Frank and I mocked up what a simple campaign could look like with an idea we call “life.plantlife.” We’re showing some simple images of life without plants–then life with plants.
 
We got brave and crossed all plant categories–bedding plants, nursery, cut flowers. We even did a mockup about turfgrass. 
 
Take a look at how these mockups do or don’t work–yes, we want your opinion, and yes, our slogan is just a draft placeholder. It could be “Plants Are Good” or “Use Plants. We like “life.plantlife,” but there may be better ideas someplace so let’s hear them all.
 
What would happen if we all had that one great slogan like this on all our plants? Could we rally around a program like this? Get some national buzz? Could we all tell some of the same story about planting more plants? Could we tie back to a common website that showed consumers how great all plants are and encourage consumers to plant more plants?
 
An advantage to us all using the same slogan is we could support the slogan with a website–with public relations and social media outreach (think Facebook for plants). Think about a bunch of YouTube videos all with fun information on plants and all telling the world how great plants are.

Answers To Your Questions

What do you think? Is it a good idea to have some sort of grassroots marketing outreach on all our stuff? Is it a stupid idea? 
 
My problem is I have been way too close to this idea–so I cannot see the forest for the trees. And that’s why we need your feedback. Here are a few questions for you to ponder and, perhaps, some solutions:
 
1. How would consumers learn about this grassroots slogan? If most growers and retailers add the slogan to tags, trucks and store signs, we will have millions of impressions–maybe even billions of impressions. 
 
That is lot of free outreach. We are not buying TV ads or going into glossy magazines. We are thinking about the bottom of plant tags. Heck, most of us old guys remember the “Fall Is For Planting” campaign, and that was decades ago.
 
2. How would a slogan on a tag grow the marketplace? Well, if all of us started using a positive slogan–”Plants Are Good” for example–consumers would notice. If that slogan leads back to a well-viewed website that supports all the positives those plants do–make oxygen, make people happy, feed the soul, etc.–then we will influence consumers. 
 
If we can inspire consumers to use more plants–to do more outdoor living with our great products–that starts to help sell more plants. Think about online forums where our industry can connect to consumer questions.
 
3. How much would it cost? To start, it could cost nothing. We could get a team of volunteers together and come up with a killer slogan to get the ball rolling. It would be great to raise a little cash to do some consumer testing, but we could wing it. 
 
To start with a fleshed out web space could cost some bucks, but we could always catch up to that next year. This idea is grassroots, so it needs to be bottom up in terms of energy and activity. To keep the idea going, it may need to live in a company or a trade association or have a little bit of infrastructure–but maybe not. We assume we can raise some “get-started” money.
 
4. How can free marketing work? Don’t you need TV, magazines or some media? Nope, because we assume the media is the billions of tags, trucks and store signs on which the slogan would live. 

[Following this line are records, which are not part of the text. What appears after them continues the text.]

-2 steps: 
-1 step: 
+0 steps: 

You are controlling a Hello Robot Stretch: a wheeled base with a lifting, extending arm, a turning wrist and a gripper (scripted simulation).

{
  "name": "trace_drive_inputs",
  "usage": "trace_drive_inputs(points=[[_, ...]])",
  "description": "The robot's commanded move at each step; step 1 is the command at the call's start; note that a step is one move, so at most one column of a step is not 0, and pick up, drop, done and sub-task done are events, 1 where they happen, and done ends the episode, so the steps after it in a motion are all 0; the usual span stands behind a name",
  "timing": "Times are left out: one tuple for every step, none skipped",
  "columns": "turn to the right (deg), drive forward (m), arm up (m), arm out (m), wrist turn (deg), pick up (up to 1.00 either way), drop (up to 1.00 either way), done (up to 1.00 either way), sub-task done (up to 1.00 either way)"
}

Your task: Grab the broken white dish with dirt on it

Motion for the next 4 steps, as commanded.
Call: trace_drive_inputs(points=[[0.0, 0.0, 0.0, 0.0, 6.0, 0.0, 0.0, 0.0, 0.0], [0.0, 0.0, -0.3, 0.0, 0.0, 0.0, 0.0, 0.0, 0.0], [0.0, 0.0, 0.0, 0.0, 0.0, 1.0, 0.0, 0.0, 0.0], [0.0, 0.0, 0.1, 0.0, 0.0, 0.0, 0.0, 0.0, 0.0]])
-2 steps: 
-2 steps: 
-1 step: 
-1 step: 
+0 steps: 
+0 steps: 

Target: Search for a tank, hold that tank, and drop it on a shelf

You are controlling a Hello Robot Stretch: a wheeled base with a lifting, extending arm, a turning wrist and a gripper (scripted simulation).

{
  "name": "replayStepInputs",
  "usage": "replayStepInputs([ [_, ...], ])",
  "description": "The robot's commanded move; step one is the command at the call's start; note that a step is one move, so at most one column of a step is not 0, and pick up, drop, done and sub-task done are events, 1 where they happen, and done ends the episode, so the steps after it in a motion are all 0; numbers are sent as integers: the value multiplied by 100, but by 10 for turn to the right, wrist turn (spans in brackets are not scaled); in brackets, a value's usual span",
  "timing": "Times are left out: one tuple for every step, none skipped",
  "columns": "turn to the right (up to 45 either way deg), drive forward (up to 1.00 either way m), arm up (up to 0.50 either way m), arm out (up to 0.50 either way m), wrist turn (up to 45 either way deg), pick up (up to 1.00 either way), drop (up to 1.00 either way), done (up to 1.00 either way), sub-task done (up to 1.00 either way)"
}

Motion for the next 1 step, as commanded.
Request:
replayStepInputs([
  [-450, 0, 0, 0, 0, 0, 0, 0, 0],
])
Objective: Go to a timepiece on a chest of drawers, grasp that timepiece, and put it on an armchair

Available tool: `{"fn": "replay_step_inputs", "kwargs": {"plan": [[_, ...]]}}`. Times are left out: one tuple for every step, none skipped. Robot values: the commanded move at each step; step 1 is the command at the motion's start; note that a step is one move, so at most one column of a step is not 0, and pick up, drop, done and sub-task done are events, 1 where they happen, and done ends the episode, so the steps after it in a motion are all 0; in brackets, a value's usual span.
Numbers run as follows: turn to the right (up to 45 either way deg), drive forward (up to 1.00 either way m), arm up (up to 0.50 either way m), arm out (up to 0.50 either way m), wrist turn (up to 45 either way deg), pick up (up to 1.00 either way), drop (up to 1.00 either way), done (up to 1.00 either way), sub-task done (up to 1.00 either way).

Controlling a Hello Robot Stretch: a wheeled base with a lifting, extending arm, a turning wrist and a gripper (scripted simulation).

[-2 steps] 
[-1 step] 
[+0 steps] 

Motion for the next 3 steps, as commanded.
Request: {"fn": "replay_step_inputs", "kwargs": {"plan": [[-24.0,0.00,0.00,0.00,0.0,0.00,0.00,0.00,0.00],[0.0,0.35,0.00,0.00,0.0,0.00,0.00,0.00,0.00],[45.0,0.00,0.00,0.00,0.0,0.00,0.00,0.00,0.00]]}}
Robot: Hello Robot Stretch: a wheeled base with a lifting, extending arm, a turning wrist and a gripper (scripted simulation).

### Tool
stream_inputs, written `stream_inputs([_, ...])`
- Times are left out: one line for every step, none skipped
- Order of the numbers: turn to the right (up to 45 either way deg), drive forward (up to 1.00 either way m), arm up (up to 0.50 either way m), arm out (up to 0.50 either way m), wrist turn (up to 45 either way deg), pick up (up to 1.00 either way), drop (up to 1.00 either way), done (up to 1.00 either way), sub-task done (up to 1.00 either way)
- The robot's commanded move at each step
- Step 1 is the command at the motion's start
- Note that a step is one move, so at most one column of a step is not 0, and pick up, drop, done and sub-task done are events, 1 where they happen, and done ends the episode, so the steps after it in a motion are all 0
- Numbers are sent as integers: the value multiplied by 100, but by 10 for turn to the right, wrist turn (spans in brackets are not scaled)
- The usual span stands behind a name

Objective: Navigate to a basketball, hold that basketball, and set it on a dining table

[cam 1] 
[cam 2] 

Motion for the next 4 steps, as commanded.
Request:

We are hoping to ride for free on existing media rather than mimic “Got Milk” and buy TV or magazine spots. We do not think it would be wise to raise millions of dollars to buy media. We do think we can build a unifying industry campaign on existing tag media.
 
5. Who directs this? Maybe a group of volunteers–so far Frank and I have been pushing it–with some help from a few other brave souls. It may just live in a committee–it could live in OFA or SAF or ANLA. It could be a little free standing not-for-profit. Right now, though, the idea needs the following:
 
a. Is the idea worthy? E-mail, call or write us. We need to know.
 
b. Talk to others. Share the magazine, ask your retailers, 
send e-mails to colleagues.
 
c. Lend us ideas. What should the campaign be called? How can it work? How could you help?
 
d. Would you do it? Yes or no? If yes, what would you add to your tags?